Incluso después del baño caliente y las hierbas relajantes, el cuerpo de Emeriel no se había recuperado completamente de su pasión. Todavía estaba dolorida, todavía le dolía. Pero a pesar de la incomodidad, no podía negar la atracción que sentía hacia él.
—Tienes hambre. No me importa —insistió ella.
Él apretó sus manos alrededor de su cintura, acercándola más. —Estoy bien, Riel. Todavía no está tan mal —murmuró, rozando su sien con los labios—. Además, alimentarme de sangre solo despertará aún más mi apetito, haciéndome desear tanto tu sangre como tu cuerpo.
—Si quieres… —se aclaró la garganta, susurrando—, te dejaría.
—No, primero tienes que recuperarte. Ya me has dado más que suficiente. Con eso, él suavemente guió su cabeza para que descansara contra su pecho. —Ahora, duerme un poco. Hablaremos de esto mañana.
Sus párpados se volvieron más pesados, y ella asintió contra él.
—Maldita sea, ahora estoy pensando en estar dentro de ti otra vez —gruñó él.
Los labios de Emeriel se curvaron en una pequeña sonrisa, su cuerpo se relajó aún más en el suyo mientras el sueño la reclamaba suavemente.
—¡No! ¡Vete por detrás! ¡Sálvate! —La orden desesperada resonó en el tenue silencio de la habitación, seguida de respiraciones agudas y entrecortadas—. ¡Protege a tu madre!
Los ojos de Emeriel se abrieron de golpe ante la tenue luz del amanecer que se filtraba a través de las cortinas abiertas.

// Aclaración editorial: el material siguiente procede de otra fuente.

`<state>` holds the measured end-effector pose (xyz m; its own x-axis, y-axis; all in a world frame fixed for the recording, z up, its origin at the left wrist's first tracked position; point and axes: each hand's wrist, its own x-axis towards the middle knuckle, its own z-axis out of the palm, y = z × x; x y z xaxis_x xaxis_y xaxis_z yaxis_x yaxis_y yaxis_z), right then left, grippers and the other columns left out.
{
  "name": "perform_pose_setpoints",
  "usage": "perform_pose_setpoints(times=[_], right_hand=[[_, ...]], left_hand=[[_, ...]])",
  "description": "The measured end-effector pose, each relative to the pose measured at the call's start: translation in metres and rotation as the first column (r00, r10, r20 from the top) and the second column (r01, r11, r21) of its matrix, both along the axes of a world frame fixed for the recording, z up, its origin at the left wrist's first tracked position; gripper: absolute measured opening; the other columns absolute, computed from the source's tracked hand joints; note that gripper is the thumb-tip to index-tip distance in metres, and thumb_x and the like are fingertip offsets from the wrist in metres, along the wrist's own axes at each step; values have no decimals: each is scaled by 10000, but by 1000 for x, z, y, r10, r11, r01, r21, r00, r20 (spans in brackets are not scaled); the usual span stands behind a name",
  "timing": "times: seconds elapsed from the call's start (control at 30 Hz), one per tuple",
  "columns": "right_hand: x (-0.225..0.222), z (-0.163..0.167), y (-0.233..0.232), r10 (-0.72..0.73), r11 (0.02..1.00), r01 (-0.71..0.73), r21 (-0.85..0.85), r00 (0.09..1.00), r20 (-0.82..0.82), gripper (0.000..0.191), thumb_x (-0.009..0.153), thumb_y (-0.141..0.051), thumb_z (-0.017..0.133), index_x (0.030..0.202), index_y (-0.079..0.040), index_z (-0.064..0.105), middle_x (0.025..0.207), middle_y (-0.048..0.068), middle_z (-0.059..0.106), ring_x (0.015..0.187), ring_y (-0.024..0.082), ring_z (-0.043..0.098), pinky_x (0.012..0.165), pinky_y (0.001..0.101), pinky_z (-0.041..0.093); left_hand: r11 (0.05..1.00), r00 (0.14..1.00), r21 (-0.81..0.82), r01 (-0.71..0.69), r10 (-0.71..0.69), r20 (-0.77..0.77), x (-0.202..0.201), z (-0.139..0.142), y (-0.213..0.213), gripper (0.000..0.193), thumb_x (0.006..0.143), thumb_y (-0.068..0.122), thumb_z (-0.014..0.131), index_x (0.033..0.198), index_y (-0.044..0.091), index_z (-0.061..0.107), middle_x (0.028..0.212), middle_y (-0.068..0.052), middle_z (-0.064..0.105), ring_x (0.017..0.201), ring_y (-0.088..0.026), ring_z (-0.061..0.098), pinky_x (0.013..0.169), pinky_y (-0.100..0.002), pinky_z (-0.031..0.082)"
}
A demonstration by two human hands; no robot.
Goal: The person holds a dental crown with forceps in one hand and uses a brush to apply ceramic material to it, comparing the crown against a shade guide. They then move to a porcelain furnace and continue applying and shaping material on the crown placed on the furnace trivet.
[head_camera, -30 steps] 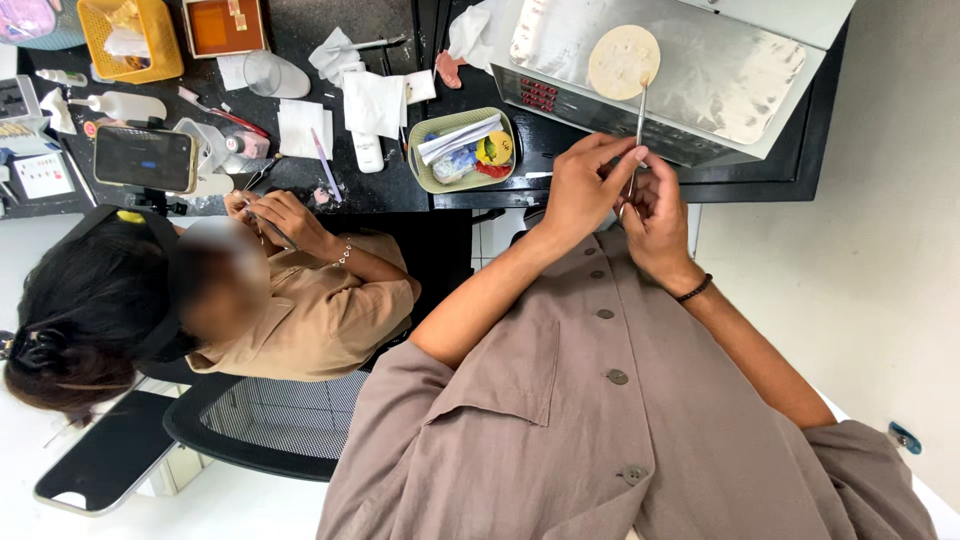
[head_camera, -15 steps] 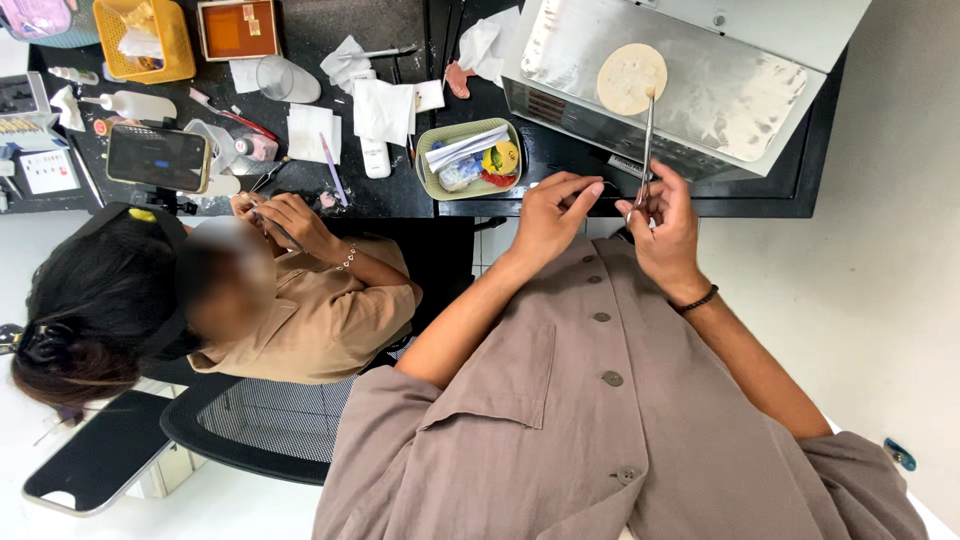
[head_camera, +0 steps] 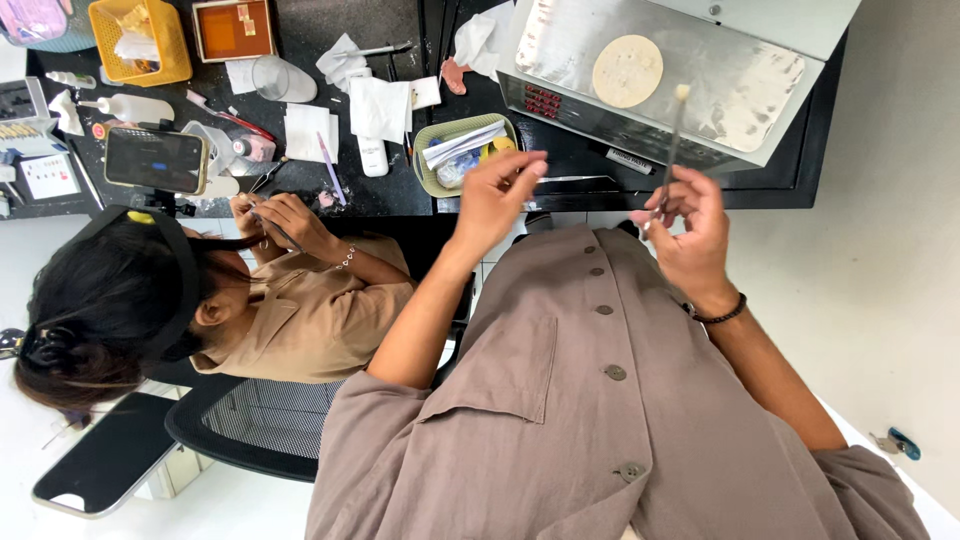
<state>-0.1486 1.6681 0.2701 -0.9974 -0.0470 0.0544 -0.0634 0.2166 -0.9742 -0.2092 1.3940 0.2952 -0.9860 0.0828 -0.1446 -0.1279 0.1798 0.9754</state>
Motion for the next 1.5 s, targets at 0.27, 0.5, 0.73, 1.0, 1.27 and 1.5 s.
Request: perform_pose_setpoints(times=[0.27, 0.5, 0.73, 1.0, 1.27, 1.5], right_hand=[[-18, -9, -60, 173, 983, -175, 46, 983, 54, 558, 861, 19, 848, 1281, -8, 481, 984, 106, 730, 840, 143, 721, 728, 272, 579], [-28, 16, -90, 316, 948, -314, 40, 948, -41, 595, 864, -6, 828, 1348, 33, 484, 1156, 151, 720, 1034, 202, 737, 817, 292, 616], [-21, -3, -56, 203, 937, -217, 276, 976, 76, 304, 960, -46, 789, 1245, -18, 688, 1149, 102, 755, 925, 193, 756, 778, 328, 619], [-74, -123, -69, 535, 463, -373, 804, 841, 82, 266, 922, -37, 576, 1167, -4, 674, 1145, 136, 645, 1041, 338, 637, 865, 437, 558], [-74, -123, -69, 560, 354, -438, 827, 807, 188, 123, 955, -63, 578, 1052, -29, 645, 1095, 142, 629, 1065, 344, 641, 837, 448, 556], [-16, -64, -21, 344, 873, -453, 179, 834, 432, 181, 992, -116, 644, 1144, -20, 622, 933, 113, 638, 780, 225, 624, 714, 382, 525]], left_hand=[[997, 979, -58, -49, 37, -198, 24, 16, 55, 271, 1027, 111, 679, 1285, 31, 692, 1024, -58, 675, 714, -93, 642, 617, -243, 526], [954, 927, -219, -205, 117, -357, 25, 15, 32, 177, 995, 81, 708, 1159, 17, 722, 954, -72, 680, 734, -174, 654, 644, -291, 523], [923, 921, -268, -275, 173, -348, 36, 26, 18, 141, 1004, 57, 690, 1134, 6, 712, 956, -86, 685, 741, -185, 678, 664, -298, 542], [931, 927, -299, -210, 93, -363, 53, 49, 17, 169, 1034, 64, 663, 1191, 14, 699, 969, -74, 668, 757, -182, 659, 668, -294, 529], [949, 953, -247, -194, 123, -277, 62, 53, 19, 178, 1038, 86, 650, 1189, 10, 706, 932, -82, 671, 706, -163, 613, 650, -268, 495], [988, 997, 132, -75, 78, -23, 60, 31, 11, 205, 1095, 144, 564, 1196, 25, 697, 878, 5, 646, 734, -57, 567, 666, -237, 492]])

Se dio la vuelta, con el corazón encogido al ver a Daemonikai retorciéndose a su lado, el pecho agitado, los puños apretados, apretando las sábanas con fuerza.
—Son demasiados. Yo… —Su voz se quebró, desgarrada por un pánico impotente—. Son demasiados.
—Daemon… —Su mano se posó a unos centímetros de su hombro.
El recuerdo de la última vez que se había despertado de una pesadilla a su lado le vino vívidamente a la mente, un momento que casi le costó la vida—. Myka, ¿dónde está Alvin? —Su voz volvió a elevarse, desesperada—. ¿Dónde está tu hermano?
Se le atascó la garganta y las lágrimas le picaron los ojos. Estaba atrapado de nuevo, reviviendo el terror de un padre que no pudo salvar a sus hijos. No era real, pero el horror en su voz la atravesó como una espada.
Al diablo con esto.
—Despierta —susurró, y luego más fuerte—, Daemon, ¡despierta! Sus manos se cerraron alrededor de sus anchos hombros, sacudiéndolo. «No vuelvas a vivir eso, estoy aquí».
«¿Cómo pudiste contarles a los humanos sobre nosotros, Alvin? No importa lo borracho que estuvieras, no debiste…». Su jadeo se hizo más fuerte, frenético. Emeriel se subió a medias sobre él, envolviendo con sus brazos su cuerpo tembloroso. «Vuelve a mí, por favor».